What you have to do.
Every line of the listing below needs to be reproduced exactly.

Dataset excerpt.

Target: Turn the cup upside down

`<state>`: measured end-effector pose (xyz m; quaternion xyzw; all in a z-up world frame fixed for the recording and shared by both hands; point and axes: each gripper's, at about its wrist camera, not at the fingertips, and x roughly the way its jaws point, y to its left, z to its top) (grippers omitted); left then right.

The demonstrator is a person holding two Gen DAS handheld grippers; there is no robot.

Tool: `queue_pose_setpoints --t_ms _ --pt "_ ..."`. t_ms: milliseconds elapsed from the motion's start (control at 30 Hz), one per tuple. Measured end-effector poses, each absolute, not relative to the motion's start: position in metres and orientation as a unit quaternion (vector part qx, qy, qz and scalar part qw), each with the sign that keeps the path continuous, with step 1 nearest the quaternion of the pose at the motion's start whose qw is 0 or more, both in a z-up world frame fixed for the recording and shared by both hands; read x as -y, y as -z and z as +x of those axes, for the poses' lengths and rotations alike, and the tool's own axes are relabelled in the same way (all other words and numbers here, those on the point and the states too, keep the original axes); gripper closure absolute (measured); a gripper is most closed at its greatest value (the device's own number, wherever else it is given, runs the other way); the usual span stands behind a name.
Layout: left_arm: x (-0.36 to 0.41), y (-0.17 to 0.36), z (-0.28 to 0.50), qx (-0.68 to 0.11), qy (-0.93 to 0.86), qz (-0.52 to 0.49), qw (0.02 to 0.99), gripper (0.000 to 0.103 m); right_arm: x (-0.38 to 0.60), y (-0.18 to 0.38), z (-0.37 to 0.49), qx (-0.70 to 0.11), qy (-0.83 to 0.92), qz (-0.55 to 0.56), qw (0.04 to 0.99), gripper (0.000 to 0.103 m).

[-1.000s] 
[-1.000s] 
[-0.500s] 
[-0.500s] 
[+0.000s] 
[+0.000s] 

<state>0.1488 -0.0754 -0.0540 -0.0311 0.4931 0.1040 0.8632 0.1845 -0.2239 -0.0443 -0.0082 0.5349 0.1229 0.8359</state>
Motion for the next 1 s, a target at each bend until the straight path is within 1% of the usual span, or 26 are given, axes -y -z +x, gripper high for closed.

Result for this exercise.
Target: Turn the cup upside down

`<state>`: measured end-effector pose (xyz m; quaternion xyzw; all in a z-up world frame fixed for the recording and shared by both hands; point and axes: each gripper's, at about its wrist camera, not at the fingertips, and x roughly the way its jaws point, y to its left, z to its top) (grippers omitted); left then right.

The demonstrator is a person holding two Gen DAS handheld grippers; there is no robot.

Tool: `queue_pose_setpoints --t_ms _ --pt "_ ..."`. t_ms: milliseconds elapsed from the motion's start (control at 30 Hz), one per tuple. Measured end-effector poses, each absolute, not relative to the motion's start: position in metres and orientation as a unit quaternion (vector part qx, qy, qz and scalar part qw), each with the sign that keeps the path continuous, with step 1 nearest the quaternion of the pose at the motion's start whose qw is 0 or more, both in a z-up world frame fixed for the recording and shared by both hands; read x as -y, y as -z and z as +x of those axes, for the poses' lengths and rotations alike, and the tool's own axes are relabelled in the same way (all other words and numbers here, those on the point and the states too, keep the original axes); gripper closure absolute (measured); a gripper is most closed at its greatest value (the device's own number, wherever else it is given, runs the other way); the usual span stands behind a name.
Layout: left_arm: x (-0.36 to 0.41), y (-0.17 to 0.36), z (-0.28 to 0.50), qx (-0.68 to 0.11), qy (-0.93 to 0.86), qz (-0.52 to 0.49), qw (0.02 to 0.99), gripper (0.000 to 0.103 m); right_arm: x (-0.38 to 0.60), y (-0.18 to 0.38), z (-0.37 to 0.49), qx (-0.70 to 0.11), qy (-0.83 to 0.92), qz (-0.55 to 0.56), qw (0.04 to 0.99), gripper (0.000 to 0.103 m).

[-1.000s] 
[-1.000s] 
[-0.500s] 
[-0.500s] 
[+0.000s] 
[+0.000s] 

<state>0.1488 -0.0754 -0.0540 -0.0311 0.4931 0.1040 0.8632 0.1845 -0.2239 -0.0443 -0.0082 0.5349 0.1229 0.8359</state>
Motion for the next 1 s, a target at each bend until the straight path is within 1% of the usual span, or 26 are given, axes -y -z +x, gripper high for closed.

Work on the exercise is now concluded.